The shrub bed should be planned and laid out carefully making sure that each plant is properly spaced according to the plant label. Measure the spacing and place a mark where each plant will go. Stand back from the bed and see if everything is properly space and fitting to the landscape design.
Spray the staked area with roundup or place black plastic down to kill any weeds that might be growing. Allow the roundup two weeks to eliminate the weeds or a month with the black plastic. Then rototill the bed to a depth of 8 to 12 inches. Remove any rocks, roots, building debris or weeds.
Oklahoma soils will benefit from a 4 to 5-inch layer of organic matter and rototilled again into the soil. Barnyard manure, potting soil, compost, dry grass clippings and leaves can be used.
Now it’s time to dig the hole. There is an old saying “Dig a million-dollar hole for a $20 plant.” Dig the hole in the newly prepared soil large enough to accommodate the plants’ root ball. Start by titling the container upside down so that the root ball slides out of the container.

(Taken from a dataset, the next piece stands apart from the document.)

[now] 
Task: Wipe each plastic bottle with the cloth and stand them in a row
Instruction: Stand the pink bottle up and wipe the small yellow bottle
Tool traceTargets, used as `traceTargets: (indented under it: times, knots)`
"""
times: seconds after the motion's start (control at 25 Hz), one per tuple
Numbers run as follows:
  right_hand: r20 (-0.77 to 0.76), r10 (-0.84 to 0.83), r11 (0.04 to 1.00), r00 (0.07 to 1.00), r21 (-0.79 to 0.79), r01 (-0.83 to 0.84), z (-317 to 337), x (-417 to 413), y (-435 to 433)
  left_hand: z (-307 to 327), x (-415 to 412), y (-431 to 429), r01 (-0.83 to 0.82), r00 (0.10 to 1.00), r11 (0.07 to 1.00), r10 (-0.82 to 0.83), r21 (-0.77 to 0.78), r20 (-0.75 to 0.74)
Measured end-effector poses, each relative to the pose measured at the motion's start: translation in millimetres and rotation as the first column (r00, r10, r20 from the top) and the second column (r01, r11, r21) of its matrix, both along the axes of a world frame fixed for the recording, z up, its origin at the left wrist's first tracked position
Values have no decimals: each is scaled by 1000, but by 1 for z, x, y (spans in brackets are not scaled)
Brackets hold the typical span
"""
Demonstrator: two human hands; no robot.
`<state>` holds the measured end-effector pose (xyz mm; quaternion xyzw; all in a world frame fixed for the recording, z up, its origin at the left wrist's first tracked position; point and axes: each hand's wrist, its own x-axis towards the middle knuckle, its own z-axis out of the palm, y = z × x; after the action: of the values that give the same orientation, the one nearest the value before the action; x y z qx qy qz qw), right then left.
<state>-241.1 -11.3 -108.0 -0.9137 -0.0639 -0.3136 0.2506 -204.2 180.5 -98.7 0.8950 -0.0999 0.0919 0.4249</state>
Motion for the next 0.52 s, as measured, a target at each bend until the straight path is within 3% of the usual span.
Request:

Most container grown plants cause the roots to grow around the edge of the container in a circular motion. Take a knife and cut the edge of the roots in up and down cuts to stop the circulation of roots. This causes the roots to grow out away from the root ball giving the shrub more area to spread out.
Set the plant at the same depth at which they were growing originally and cover the ball immediately with soil. Don’t let the root ball dry out.
Place soil over the first one-third depth then tamp the soil around the ball. Add more soil, tamping it around the ball until it covers about 2 to 3 inches above soil level.
Watering the plants right after planting. This is very important because it eliminates any air that is trapped between the soil particles. Watering in Oklahoma is very critical to the survival of all landscape plants. The rule-of-thumb is to apply one inch of moisture per 1000 square feet once a week until plant is established. Then water as needed.
A root-stimulator plant food can be applied to help the plants get established. If the lawn is fertilized, allow some fertilizer to go in the shrub bed. That will cover the needs of the shrubs. If a better fertilizer program is desired apply a high phosphate plant food such as 1-2-1 ratio in late summer or early fall for spring-flowering shrubs and a 3-1-2 ratio lawn-type food for summer-flowering shrub. Evergreen shrubs can be fertilized with a lawn type fertilizer before growth begins in early spring.
Apply a mulch around the shrub to keep the soil from drying out and eliminating weed competition.
Jim Coe lives in Lawton.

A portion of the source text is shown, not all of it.